## Exercise brief
Transcribe exactly the line that contains "(4, 169, 180)" and every line after it to the end of the entries, and nothing more.

____

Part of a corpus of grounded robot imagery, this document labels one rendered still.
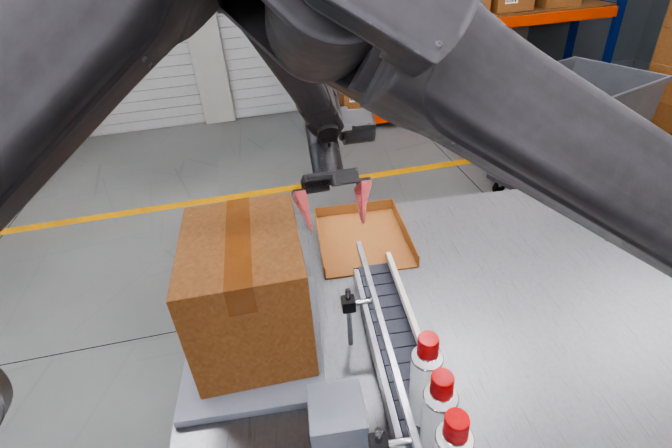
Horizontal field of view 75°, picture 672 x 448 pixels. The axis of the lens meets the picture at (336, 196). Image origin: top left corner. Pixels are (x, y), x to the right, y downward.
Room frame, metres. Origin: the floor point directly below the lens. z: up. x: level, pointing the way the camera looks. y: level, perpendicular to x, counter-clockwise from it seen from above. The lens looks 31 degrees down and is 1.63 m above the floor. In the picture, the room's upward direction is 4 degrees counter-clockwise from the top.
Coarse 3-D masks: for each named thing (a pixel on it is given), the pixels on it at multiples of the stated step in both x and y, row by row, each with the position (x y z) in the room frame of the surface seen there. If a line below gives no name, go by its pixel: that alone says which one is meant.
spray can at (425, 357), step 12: (420, 336) 0.46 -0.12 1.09; (432, 336) 0.46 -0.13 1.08; (420, 348) 0.45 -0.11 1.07; (432, 348) 0.44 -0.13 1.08; (420, 360) 0.44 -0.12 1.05; (432, 360) 0.44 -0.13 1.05; (420, 372) 0.43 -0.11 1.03; (420, 384) 0.43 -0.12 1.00; (420, 396) 0.43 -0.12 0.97; (420, 408) 0.43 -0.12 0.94; (420, 420) 0.43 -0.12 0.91
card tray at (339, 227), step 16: (320, 208) 1.18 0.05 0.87; (336, 208) 1.18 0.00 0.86; (352, 208) 1.19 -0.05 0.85; (368, 208) 1.19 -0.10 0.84; (384, 208) 1.20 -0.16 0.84; (320, 224) 1.14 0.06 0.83; (336, 224) 1.13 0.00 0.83; (352, 224) 1.12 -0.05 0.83; (368, 224) 1.12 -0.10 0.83; (384, 224) 1.11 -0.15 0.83; (400, 224) 1.09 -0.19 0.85; (320, 240) 1.00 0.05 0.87; (336, 240) 1.05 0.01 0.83; (352, 240) 1.04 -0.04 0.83; (368, 240) 1.04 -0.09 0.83; (384, 240) 1.03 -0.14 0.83; (400, 240) 1.03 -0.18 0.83; (336, 256) 0.97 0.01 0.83; (352, 256) 0.97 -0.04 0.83; (368, 256) 0.96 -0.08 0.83; (384, 256) 0.96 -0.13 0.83; (400, 256) 0.95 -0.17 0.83; (416, 256) 0.92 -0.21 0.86; (336, 272) 0.90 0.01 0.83; (352, 272) 0.90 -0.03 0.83
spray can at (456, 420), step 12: (456, 408) 0.34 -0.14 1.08; (444, 420) 0.33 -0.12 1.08; (456, 420) 0.32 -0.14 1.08; (468, 420) 0.32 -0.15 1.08; (444, 432) 0.32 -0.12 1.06; (456, 432) 0.31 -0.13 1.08; (468, 432) 0.31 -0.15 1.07; (444, 444) 0.31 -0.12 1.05; (456, 444) 0.31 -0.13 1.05; (468, 444) 0.31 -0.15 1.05
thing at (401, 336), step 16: (384, 272) 0.84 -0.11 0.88; (384, 288) 0.78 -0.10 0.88; (368, 304) 0.73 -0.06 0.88; (384, 304) 0.73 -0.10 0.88; (400, 304) 0.73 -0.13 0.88; (384, 320) 0.68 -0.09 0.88; (400, 320) 0.68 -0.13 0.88; (400, 336) 0.63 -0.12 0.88; (384, 352) 0.60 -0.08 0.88; (400, 352) 0.59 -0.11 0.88; (400, 368) 0.56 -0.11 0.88; (400, 416) 0.46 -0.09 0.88
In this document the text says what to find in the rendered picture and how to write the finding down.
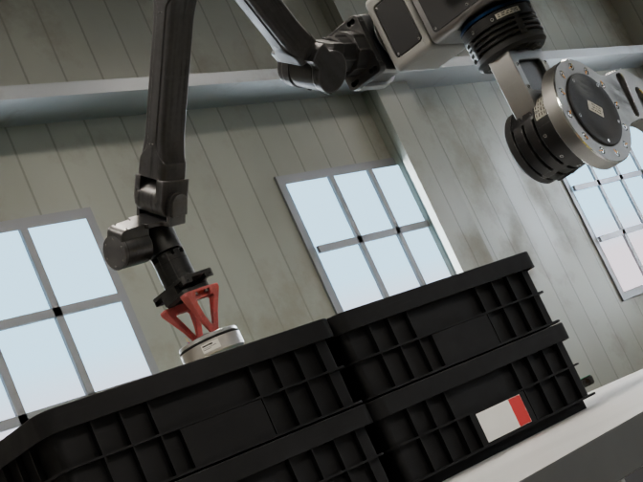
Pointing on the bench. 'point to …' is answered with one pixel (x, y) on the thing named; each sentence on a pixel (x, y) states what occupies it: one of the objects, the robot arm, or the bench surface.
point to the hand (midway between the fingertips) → (205, 333)
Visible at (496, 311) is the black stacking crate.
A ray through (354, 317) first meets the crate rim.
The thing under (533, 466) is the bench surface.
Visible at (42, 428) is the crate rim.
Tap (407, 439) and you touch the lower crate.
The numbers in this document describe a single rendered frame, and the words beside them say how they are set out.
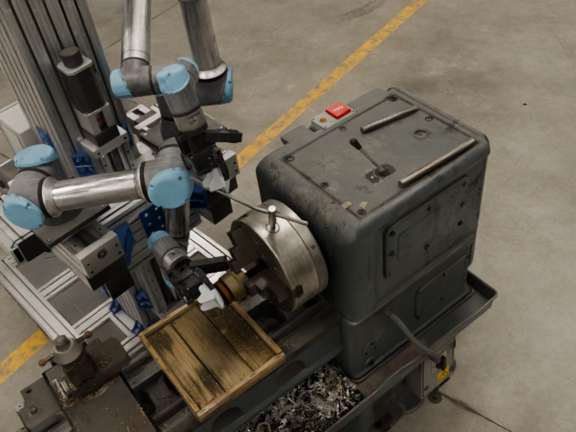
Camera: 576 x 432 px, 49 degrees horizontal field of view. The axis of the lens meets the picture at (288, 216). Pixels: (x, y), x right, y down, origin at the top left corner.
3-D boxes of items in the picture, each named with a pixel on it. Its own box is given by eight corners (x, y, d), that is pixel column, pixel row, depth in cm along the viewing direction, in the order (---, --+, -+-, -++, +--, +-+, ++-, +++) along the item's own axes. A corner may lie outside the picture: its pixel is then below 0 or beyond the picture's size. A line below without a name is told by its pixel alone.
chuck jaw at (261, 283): (274, 261, 183) (299, 282, 175) (277, 273, 186) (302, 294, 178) (243, 280, 179) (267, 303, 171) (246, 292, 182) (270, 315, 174)
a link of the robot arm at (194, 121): (192, 101, 162) (207, 106, 156) (199, 117, 164) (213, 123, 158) (167, 115, 159) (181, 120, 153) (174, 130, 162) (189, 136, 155)
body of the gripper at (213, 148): (188, 172, 167) (170, 132, 161) (214, 157, 170) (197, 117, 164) (201, 179, 161) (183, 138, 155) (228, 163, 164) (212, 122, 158)
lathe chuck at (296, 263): (256, 246, 209) (252, 184, 184) (317, 314, 194) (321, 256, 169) (233, 261, 206) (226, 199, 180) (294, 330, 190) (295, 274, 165)
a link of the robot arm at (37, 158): (73, 170, 198) (57, 135, 188) (63, 200, 188) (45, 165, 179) (35, 174, 199) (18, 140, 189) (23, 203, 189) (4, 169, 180)
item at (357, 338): (387, 302, 305) (387, 164, 244) (465, 367, 276) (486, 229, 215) (288, 375, 282) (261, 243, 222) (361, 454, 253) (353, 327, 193)
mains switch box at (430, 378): (435, 378, 273) (448, 250, 216) (466, 405, 263) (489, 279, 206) (377, 426, 261) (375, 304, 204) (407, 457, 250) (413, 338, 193)

____

## Your response
a link of the robot arm at (37, 158): (73, 170, 198) (57, 135, 188) (63, 200, 188) (45, 165, 179) (35, 174, 199) (18, 140, 189) (23, 203, 189) (4, 169, 180)
item at (357, 338): (387, 302, 305) (387, 164, 244) (465, 367, 276) (486, 229, 215) (288, 375, 282) (261, 243, 222) (361, 454, 253) (353, 327, 193)
mains switch box at (430, 378): (435, 378, 273) (448, 250, 216) (466, 405, 263) (489, 279, 206) (377, 426, 261) (375, 304, 204) (407, 457, 250) (413, 338, 193)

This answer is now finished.